August 2008: Obama, ein junger Senator aus Illinois, der damals beste Chancen, aber eben noch nicht das Ticket sicher hatte, Präsidentschaftskandidat der Demokraten zu werden, kommt nach Berlin. 200.000 Menschen wollen ihn sehen und reden hören.
"Jeder Piesepampel"
Merkel nicht. Im Gegenteil: Eigentlich wollte Obama - auch der schönen Bilder wegen - vor dem Brandenburger Tor reden. Die Kanzlerin verhinderte das. Motto: Er ist ja noch nichts dieser Obama. Sie will, dass Wahlkampfveranstaltungen nicht überall in der Stadt stattfinden müssen. "Das mag manchen altmodisch vorkommen", sagt sie. Ihr nicht.

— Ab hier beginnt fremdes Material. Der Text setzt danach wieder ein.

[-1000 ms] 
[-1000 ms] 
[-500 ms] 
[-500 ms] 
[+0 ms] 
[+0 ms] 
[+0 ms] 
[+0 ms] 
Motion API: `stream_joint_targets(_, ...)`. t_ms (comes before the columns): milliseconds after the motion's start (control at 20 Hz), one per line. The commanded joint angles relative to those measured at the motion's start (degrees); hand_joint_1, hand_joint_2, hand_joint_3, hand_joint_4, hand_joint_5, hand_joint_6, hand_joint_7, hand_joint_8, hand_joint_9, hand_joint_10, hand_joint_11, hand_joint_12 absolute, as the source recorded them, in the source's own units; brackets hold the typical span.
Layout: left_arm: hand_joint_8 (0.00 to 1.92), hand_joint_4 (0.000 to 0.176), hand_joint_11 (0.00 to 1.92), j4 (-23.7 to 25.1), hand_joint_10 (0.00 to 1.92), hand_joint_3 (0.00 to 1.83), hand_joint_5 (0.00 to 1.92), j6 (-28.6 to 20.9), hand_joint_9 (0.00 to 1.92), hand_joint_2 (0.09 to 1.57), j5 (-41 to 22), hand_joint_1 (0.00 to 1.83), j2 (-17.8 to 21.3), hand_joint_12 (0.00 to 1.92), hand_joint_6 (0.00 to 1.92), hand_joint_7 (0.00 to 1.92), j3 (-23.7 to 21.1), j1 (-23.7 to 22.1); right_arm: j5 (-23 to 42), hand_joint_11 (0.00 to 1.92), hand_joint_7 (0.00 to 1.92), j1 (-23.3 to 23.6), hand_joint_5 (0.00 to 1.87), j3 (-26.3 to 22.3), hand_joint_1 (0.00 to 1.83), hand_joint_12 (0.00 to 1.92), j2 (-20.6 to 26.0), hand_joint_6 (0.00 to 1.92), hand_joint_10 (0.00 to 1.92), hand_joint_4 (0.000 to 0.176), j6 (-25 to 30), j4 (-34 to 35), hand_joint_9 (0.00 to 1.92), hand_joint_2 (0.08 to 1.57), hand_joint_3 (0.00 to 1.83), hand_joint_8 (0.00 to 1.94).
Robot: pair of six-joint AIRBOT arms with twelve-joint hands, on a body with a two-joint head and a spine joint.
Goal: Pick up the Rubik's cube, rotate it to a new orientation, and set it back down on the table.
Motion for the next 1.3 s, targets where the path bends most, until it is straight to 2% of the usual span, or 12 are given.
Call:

FDP-Chef Guido Westerwelle fand das damals wie so viele andere auch kleinkariert. "Lächerlich", nannte der Oppositionspolitiker Merkels Begründung. Vor dem Brandenburger Tor habe schon ein Joschka Fischer und ein Gerhard Schröder gesprochen. "Jeder Piesepampel konnte dort eine Rede halten. Aber Herrn Obama wird’s verweigert."
Obama im Juli 2008 vor der Siegessäule in Berlin. Vor dem Brandenburger Tor durfte er nicht auftreten.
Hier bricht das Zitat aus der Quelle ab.